## About this exercise
Write the full listing out again, keeping every line exactly as it is.

## Data section
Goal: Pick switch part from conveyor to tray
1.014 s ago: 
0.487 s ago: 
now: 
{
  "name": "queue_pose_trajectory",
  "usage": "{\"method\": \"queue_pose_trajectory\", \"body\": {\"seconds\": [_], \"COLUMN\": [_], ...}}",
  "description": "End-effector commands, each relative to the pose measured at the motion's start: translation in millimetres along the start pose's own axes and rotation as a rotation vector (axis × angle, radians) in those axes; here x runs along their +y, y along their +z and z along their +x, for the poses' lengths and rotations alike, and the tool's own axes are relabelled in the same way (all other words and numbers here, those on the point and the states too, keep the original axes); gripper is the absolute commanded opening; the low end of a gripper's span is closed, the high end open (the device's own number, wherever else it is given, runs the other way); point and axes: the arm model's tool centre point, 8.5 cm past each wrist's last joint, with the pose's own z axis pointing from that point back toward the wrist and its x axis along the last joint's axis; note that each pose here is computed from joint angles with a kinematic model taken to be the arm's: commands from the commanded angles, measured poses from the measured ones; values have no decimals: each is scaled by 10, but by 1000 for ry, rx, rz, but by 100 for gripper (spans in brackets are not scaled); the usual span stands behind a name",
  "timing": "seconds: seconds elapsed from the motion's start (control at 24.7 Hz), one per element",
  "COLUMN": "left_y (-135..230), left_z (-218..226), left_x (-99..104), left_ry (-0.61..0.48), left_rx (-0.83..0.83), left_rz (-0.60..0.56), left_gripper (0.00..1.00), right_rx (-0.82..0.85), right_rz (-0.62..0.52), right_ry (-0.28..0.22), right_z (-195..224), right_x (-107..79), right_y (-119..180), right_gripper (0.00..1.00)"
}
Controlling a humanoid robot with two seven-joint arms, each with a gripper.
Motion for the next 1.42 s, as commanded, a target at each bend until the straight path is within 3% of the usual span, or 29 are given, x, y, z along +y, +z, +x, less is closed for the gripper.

## Output for this exercise
Goal: Pick switch part from conveyor to tray
1.014 s ago: 
0.487 s ago: 
now: 
{
  "name": "queue_pose_trajectory",
  "usage": "{\"method\": \"queue_pose_trajectory\", \"body\": {\"seconds\": [_], \"COLUMN\": [_], ...}}",
  "description": "End-effector commands, each relative to the pose measured at the motion's start: translation in millimetres along the start pose's own axes and rotation as a rotation vector (axis × angle, radians) in those axes; here x runs along their +y, y along their +z and z along their +x, for the poses' lengths and rotations alike, and the tool's own axes are relabelled in the same way (all other words and numbers here, those on the point and the states too, keep the original axes); gripper is the absolute commanded opening; the low end of a gripper's span is closed, the high end open (the device's own number, wherever else it is given, runs the other way); point and axes: the arm model's tool centre point, 8.5 cm past each wrist's last joint, with the pose's own z axis pointing from that point back toward the wrist and its x axis along the last joint's axis; note that each pose here is computed from joint angles with a kinematic model taken to be the arm's: commands from the commanded angles, measured poses from the measured ones; values have no decimals: each is scaled by 10, but by 1000 for ry, rx, rz, but by 100 for gripper (spans in brackets are not scaled); the usual span stands behind a name",
  "timing": "seconds: seconds elapsed from the motion's start (control at 24.7 Hz), one per element",
  "COLUMN": "left_y (-135..230), left_z (-218..226), left_x (-99..104), left_ry (-0.61..0.48), left_rx (-0.83..0.83), left_rz (-0.60..0.56), left_gripper (0.00..1.00), right_rx (-0.82..0.85), right_rz (-0.62..0.52), right_ry (-0.28..0.22), right_z (-195..224), right_x (-107..79), right_y (-119..180), right_gripper (0.00..1.00)"
}
Controlling a humanoid robot with two seven-joint arms, each with a gripper.
Motion for the next 1.42 s, as commanded, a target at each bend until the straight path is within 3% of the usual span, or 29 are given, x, y, z along +y, +z, +x, less is closed for the gripper.

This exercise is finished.